Several of the lords began whispering, one even crossed himself with a charm of warding.
"You are certain?" asked Lord Volundr, his tone measured. "The Duskren as a whole have been silent for generations."
"We are certain," the Matriarch said. "You all know the credibility of the ritual."
"Then why," someone else demanded, "were we not summoned the day you saw it?"
The Matriarch met that voice, Lord Mnemosyne's with an unreadable calm.
"Because panic does not build fortresses," she said. "We needed time to confirm the signs. Even now, the future remains fluid. The vision shows the tide but not the exact hour it will reach the shore."
And that didn't calm them.
If anything, the uncertainty only sharpened the tension.
"So it might not come at all in our generation," muttered Lord Lokein, earning a few nods.
"Or" he continued, "it might come tomorrow."
The queen's hands folded on the table, the faint tremor in them visible even across the hall.
"We do know that the heir would be a grown up then," she said. "So, we should have some time."
Then Lord Thantys leaned forward, his rings clinking on the table.
"And how do we prepare for such a storm, Matriarch Elina? A child cannot wield a sword."
That was the moment when voices broke loose.
Questions flew like arrows,
What form would the Duskren take?
And, what were they supposed to do?
"Enough," Allysane said quietly.
The sound silenced the room more effectively than a strike.
"I understand your fears. I share them. But we will not act from chaos. For now, every House will return and strengthen its borders. The Council will remain in contact.

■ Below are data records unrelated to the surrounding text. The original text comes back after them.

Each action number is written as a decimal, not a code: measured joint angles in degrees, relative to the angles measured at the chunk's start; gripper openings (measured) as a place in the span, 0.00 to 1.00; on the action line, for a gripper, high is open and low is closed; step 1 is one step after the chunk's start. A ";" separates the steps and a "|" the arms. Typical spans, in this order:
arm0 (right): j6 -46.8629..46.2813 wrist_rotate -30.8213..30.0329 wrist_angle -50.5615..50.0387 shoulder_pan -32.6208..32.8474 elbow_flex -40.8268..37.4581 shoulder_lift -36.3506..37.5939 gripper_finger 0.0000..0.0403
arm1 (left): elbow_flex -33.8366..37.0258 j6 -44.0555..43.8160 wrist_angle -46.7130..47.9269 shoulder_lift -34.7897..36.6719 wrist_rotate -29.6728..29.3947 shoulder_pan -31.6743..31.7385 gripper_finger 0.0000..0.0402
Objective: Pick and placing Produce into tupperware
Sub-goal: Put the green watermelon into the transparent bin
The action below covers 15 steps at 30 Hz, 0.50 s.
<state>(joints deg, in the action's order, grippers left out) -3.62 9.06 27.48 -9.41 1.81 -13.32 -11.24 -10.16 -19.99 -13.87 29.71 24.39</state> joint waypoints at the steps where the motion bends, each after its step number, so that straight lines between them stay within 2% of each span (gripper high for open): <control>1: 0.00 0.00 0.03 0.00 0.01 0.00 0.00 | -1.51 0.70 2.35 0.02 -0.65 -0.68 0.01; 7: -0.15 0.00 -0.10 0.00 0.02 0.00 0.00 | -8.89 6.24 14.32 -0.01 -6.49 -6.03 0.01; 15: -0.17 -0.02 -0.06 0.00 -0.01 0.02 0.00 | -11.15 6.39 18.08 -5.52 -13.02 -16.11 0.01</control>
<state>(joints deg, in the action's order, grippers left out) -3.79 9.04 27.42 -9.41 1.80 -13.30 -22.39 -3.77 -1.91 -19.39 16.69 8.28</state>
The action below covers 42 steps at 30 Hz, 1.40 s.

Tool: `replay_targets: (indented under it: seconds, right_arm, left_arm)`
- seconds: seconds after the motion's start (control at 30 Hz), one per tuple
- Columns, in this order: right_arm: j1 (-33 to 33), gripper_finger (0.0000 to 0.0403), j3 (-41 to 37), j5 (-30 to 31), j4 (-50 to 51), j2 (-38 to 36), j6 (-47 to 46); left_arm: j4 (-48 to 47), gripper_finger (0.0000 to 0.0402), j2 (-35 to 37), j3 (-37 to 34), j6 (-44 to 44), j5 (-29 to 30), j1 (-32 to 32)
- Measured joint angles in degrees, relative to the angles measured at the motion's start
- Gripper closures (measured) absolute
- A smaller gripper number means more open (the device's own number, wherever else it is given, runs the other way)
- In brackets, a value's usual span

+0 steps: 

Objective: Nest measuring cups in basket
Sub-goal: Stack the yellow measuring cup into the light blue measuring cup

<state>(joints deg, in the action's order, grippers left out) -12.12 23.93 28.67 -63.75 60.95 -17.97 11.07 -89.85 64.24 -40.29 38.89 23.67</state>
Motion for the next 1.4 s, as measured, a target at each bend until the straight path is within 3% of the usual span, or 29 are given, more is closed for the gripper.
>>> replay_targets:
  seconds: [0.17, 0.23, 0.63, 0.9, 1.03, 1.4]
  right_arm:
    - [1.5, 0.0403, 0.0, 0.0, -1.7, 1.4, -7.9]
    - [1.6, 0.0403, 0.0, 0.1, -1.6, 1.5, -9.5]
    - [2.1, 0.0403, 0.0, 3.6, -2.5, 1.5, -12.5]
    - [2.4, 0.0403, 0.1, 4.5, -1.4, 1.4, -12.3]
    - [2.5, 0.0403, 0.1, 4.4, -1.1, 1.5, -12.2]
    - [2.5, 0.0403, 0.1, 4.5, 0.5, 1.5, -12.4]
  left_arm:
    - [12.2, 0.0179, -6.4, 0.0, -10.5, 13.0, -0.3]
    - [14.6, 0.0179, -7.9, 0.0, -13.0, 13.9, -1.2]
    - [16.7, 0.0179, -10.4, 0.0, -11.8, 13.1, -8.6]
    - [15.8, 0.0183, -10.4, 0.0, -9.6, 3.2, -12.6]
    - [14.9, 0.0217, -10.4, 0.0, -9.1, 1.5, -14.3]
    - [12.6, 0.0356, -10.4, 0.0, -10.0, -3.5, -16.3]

And I will convene again once I have spoken further with my mother."
"That's it?" Lord Mnemosyne asked, incredulous. "We prepare… and wait?"
"Would you rather we burn our fields before the enemy even arrives?" she replied.
He had no answer for that.
No one did.
So the meeting ended, quietly and uneasily.
The queen and Matriarch left together.
The rest stayed behind, whispering like insects in a jar.
----
I rubbed the edge of my cup,
"Everyone realised the crown didn't have all the answers. You could feel it in the air. Doubt, Fear, and worse... the beginning of curiosity."
Joshua looked up from his notes, brow furrowed.
"Curiosity?"
"Yes," I said. "Because it was that curiosity that kept the Duskren alive in every conversation for the next four months."